La boîte de Pandore a été ouverte et elle ne se refermera plus. Gageons que chaque anniversaire sera scandé par de nouvelles annonces toujours plus époustouflantes, au point que, d’ici la fin de la décennie, nous en arrivions à trouver dérisoire, ou très démodé, le fait d’écrire, de concevoir des images et des musiques.
Oracles robotisés
Au regard de mutations d’une telle gravité, pensez-vous que nous nous soyons mobilisés à la hauteur des enjeux ? C’est-à-dire qu’aient été engagés – dès le 1er décembre 2022, et à toutes les échelles de la société – des chantiers de réflexion et d’action ? Tout à l’opposé, l’on a vu des foules de centaines de millions d’individus se jeter sur ces oracles robotisés.
Alors que la première des questions que nous aurions dû nous poser est celle de nos enfants. D’ici quelques années, ils nous demanderont pour quelle raison ils doivent aller à l’école, apprendre la grammaire, l’orthographe, bref, à bien s’exprimer, si des machines, sur une simple instruction, sont à même d’écrire à leur place. Mais non, cet enjeu fondamental n’a pas fait partie du registre de nos préoccupations.
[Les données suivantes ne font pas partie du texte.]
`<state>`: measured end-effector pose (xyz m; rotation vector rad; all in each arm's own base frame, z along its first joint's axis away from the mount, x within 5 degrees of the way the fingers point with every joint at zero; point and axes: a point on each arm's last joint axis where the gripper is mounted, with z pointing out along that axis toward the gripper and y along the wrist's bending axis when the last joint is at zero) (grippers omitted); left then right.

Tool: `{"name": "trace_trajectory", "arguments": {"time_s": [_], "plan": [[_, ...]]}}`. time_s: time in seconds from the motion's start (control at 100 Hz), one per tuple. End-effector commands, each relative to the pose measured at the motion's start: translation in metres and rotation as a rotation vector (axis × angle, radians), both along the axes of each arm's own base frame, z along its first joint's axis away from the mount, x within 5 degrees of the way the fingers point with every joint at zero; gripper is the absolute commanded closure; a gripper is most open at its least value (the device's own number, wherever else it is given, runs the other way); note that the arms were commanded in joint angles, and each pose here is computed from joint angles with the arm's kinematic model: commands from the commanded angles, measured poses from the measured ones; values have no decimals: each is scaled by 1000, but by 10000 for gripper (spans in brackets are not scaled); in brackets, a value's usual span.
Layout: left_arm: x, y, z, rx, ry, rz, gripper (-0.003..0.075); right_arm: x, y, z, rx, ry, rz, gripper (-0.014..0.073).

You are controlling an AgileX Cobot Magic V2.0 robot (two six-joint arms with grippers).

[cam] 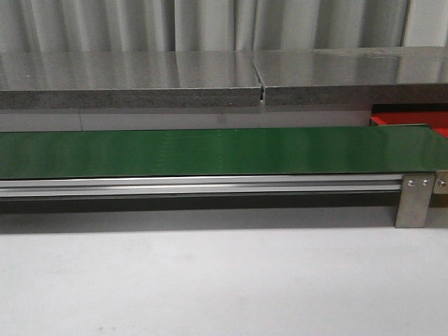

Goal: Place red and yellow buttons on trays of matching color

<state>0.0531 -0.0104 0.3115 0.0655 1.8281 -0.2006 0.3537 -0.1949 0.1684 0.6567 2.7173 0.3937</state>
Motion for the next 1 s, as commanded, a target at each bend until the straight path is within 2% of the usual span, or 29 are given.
{"name": "trace_trajectory", "arguments": {"time_s": [0.0,0.09,0.26,0.36,0.57,0.69,0.99], "plan": [[1,-1,14,-26,-91,-7,739,2,1,19,-1,-49,5,363],[1,-1,14,-26,-91,-7,739,2,1,17,1,-45,4,309],[1,-1,14,-26,-91,-7,739,2,-2,18,-3,-50,-3,29],[1,-1,14,-26,-91,-7,739,2,-2,18,-9,-57,-8,-54],[1,-1,14,-26,-91,-7,739,6,-5,27,-21,-78,-4,-52],[1,-1,14,-26,-91,-7,739,10,-7,44,-40,-108,11,-52],[1,-1,14,-26,-91,-7,739,4,-10,95,-165,-195,17,-52]]}}
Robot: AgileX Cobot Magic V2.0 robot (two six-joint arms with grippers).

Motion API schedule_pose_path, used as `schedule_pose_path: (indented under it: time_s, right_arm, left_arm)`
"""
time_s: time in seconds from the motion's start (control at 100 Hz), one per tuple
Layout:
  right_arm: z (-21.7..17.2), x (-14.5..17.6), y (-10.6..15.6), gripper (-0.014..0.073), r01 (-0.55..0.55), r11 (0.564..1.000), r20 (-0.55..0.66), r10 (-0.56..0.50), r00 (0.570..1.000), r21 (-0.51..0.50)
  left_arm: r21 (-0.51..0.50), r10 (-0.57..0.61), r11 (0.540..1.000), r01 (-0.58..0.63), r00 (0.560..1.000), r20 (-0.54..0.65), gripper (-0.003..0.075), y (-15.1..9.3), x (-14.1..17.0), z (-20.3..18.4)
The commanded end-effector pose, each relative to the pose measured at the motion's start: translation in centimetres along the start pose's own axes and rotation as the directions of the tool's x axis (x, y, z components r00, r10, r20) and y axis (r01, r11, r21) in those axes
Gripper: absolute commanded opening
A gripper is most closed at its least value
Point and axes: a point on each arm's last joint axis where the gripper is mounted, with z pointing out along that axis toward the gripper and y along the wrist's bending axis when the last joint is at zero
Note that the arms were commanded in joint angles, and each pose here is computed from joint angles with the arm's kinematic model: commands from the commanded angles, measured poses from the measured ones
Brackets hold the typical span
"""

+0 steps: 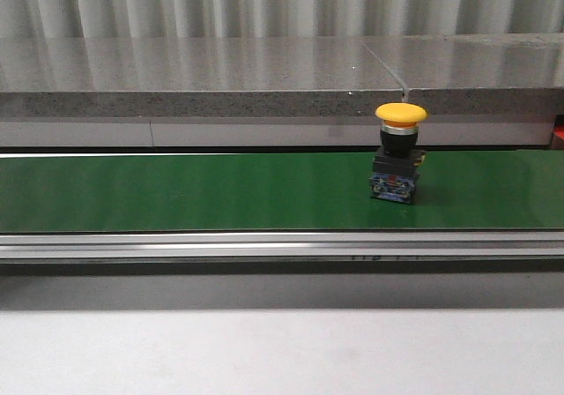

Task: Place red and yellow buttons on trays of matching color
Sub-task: 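Carry the red button into the red tray and release it, then grasp the yellow button at the belt's far end with the right gripper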

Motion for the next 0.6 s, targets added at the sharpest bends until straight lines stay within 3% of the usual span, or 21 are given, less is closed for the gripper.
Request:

Il y a d’autres points cruciaux, qui relèvent de trois ordres. Premièrement, le type de langage produit, dont nous aurions grand tort de nous figurer qu’il s’apparente au nôtre. Car ce qui caractérise ces robots, c’est qu’ils dissèquent des corpus textuels sur Internet afin d’en tirer des lois sémantiques. Les énoncés générés ne procédant que d’analyses statistiques et de la corrélation probabiliste. S’il y a tel terme, alors le terme suivant sélectionné sera celui dont il aura été repéré qu’il est, d’après les historiques d’usage, le plus récurrent à la suite. En cela, a tendance à être formulé ce qui a déjà eu lieu.